_INPUT DATA_.

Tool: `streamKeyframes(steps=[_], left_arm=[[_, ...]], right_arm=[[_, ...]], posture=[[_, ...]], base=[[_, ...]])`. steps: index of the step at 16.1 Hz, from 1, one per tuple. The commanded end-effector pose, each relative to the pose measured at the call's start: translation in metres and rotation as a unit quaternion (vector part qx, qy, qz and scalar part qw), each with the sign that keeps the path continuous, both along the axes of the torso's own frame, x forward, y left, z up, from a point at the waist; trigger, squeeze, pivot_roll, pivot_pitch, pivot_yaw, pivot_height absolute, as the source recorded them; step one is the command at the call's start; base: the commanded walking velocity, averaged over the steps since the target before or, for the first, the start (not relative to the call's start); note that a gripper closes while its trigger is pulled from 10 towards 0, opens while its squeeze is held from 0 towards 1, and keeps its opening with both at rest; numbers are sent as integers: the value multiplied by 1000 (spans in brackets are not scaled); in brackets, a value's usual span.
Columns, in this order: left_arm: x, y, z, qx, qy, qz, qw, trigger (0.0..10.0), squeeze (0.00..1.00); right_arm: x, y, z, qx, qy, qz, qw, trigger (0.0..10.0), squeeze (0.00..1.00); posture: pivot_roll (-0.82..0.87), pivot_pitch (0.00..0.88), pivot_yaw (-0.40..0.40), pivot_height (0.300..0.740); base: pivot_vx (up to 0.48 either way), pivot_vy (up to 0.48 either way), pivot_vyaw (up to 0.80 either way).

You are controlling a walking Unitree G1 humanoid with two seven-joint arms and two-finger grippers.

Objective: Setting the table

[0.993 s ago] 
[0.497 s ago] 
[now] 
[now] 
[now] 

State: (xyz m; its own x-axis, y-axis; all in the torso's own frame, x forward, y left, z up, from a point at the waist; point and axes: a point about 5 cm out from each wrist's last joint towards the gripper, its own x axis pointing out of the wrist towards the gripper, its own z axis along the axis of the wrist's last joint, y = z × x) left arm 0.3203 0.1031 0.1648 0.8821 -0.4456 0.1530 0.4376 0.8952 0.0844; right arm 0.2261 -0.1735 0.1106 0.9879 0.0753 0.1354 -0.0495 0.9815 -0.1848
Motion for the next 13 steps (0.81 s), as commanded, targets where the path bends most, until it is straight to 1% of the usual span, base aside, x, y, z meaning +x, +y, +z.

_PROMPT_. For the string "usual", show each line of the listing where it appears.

_SOLUTION FOR THIS TASK_.
Tool: `streamKeyframes(steps=[_], left_arm=[[_, ...]], right_arm=[[_, ...]], posture=[[_, ...]], base=[[_, ...]])`. steps: index of the step at 16.1 Hz, from 1, one per tuple. The commanded end-effector pose, each relative to the pose measured at the call's start: translation in metres and rotation as a unit quaternion (vector part qx, qy, qz and scalar part qw), each with the sign that keeps the path continuous, both along the axes of the torso's own frame, x forward, y left, z up, from a point at the waist; trigger, squeeze, pivot_roll, pivot_pitch, pivot_yaw, pivot_height absolute, as the source recorded them; step one is the command at the call's start; base: the commanded walking velocity, averaged over the steps since the target before or, for the first, the start (not relative to the call's start); note that a gripper closes while its trigger is pulled from 10 towards 0, opens while its squeeze is held from 0 towards 1, and keeps its opening with both at rest; numbers are sent as integers: the value multiplied by 1000 (spans in brackets are not scaled); in brackets, a value's usual span.
Motion for the next 13 steps (0.81 s), as commanded, targets where the path bends most, until it is straight to 1% of the usual span, base aside, x, y, z meaning +x, +y, +z.

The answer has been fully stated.